Diminishing wobble and warp

In order for the glenoid to stabilize the humeral head against transverse loads, it must be well supported by the bone beneath it. Our clinical observations suggest that a primary mechanism of glenoid loosening is via the rocking horse mechanism when eccentric loads are applied. In a series of 10 cadaver glenoids we studied the effect of glenoid bone preparation on the stability of a 3 mm thick, nonclinical, glenoid component with a diameter of curvature of 60 mm. To emphasize the effect of glenoid surface preparation, the component was secured to the bony glenoid with only a single, flexible, uncemented central peg. The component was loaded with an eccentric force of 200 Newtons applied at an angle of 14 degrees with the glenoid center line. While the component was loaded, we measured the wobble of the component with respect to the bone and the warp or deformation of the component using displacement transducers. The stability of the component was measured sequentially after three different glenoid preparations:

  1. curettage of the articular cartilage,
  2. meticulous burring of the bone by hand to fit the back of the component, and preparation using a reamer with a diameter of curvature of 60 mm centered in a hole along the glenoid center line.
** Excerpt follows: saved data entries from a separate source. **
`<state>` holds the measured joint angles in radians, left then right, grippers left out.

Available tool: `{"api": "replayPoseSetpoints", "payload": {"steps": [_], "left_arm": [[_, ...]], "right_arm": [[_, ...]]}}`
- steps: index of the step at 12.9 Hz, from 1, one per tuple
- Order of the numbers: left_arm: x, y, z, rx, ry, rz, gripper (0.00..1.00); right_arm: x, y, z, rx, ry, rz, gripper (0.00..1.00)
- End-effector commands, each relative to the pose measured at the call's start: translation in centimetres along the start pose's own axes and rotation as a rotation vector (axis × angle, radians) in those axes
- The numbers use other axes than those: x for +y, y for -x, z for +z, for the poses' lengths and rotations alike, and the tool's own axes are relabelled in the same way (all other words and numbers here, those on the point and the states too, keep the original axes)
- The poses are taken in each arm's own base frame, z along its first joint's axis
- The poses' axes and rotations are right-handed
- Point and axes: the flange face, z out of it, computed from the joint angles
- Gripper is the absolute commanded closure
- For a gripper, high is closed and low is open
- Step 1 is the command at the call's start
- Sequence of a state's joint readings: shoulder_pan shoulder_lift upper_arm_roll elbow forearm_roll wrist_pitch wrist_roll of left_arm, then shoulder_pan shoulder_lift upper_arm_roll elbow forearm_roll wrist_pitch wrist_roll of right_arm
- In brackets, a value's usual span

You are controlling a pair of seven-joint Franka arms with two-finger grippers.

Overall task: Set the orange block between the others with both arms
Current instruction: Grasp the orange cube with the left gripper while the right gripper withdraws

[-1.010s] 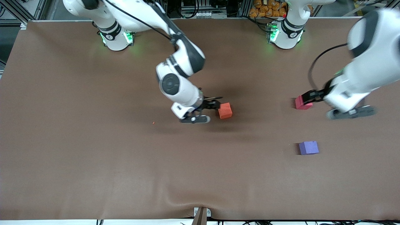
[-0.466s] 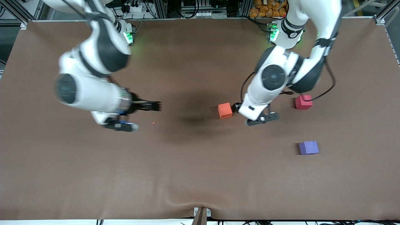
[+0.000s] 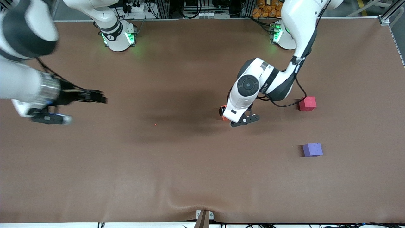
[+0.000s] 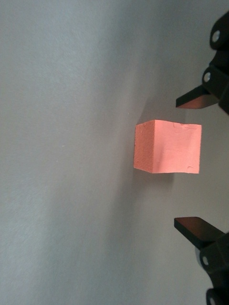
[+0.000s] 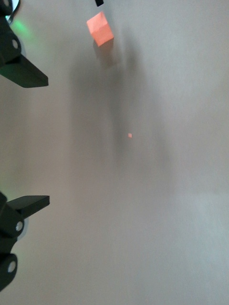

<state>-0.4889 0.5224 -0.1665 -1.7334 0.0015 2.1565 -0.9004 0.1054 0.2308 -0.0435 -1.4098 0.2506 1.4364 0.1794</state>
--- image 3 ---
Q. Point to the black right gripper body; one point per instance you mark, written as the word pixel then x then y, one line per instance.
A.
pixel 67 96

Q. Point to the orange foam block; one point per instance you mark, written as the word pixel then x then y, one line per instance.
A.
pixel 224 118

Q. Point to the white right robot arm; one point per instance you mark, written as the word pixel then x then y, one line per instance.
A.
pixel 19 79

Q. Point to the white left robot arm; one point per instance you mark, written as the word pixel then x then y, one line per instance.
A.
pixel 297 22

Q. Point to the brown table mat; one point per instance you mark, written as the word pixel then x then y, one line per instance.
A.
pixel 202 164

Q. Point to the red foam block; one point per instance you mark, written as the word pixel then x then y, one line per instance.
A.
pixel 307 103

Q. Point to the white power strip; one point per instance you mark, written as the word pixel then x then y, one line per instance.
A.
pixel 137 8

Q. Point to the white terminal block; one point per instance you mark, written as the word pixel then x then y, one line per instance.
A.
pixel 205 15

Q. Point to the purple foam block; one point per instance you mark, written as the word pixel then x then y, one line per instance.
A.
pixel 312 149

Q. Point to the bag of orange items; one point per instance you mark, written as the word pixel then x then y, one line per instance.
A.
pixel 267 9

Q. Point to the grey metal clamp bracket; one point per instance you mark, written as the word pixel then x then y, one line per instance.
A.
pixel 211 215

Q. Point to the aluminium frame post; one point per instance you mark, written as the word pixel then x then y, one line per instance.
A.
pixel 163 8

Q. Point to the aluminium frame profile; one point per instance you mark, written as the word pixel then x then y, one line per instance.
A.
pixel 392 12
We found that spherical reaming dramatically diminished both the wobble and the warp of the glenoid component with eccentric loading, in comparison with the other two methods of bone preparation. We presume that an even greater increment in stability would accrue with the use of careful reaming in a deformed bony glenoid, such as that found in degenerative joint disease. This study demonstrates that precise contouring of the bone to fit the back of the glenoid component provides excellent support of the prosthesis, even without fixation using multiple pegs, keels, cement, screws, or tissue ingrowth. We conclude that spherical reaming along the anatomic glenoid center line has two important advantages: (1) it normalizes glenoid version, and (2) it provides "bone back" support of the glenoid component with the opportunity for optimal stability and load transfer without the need for metal-backing.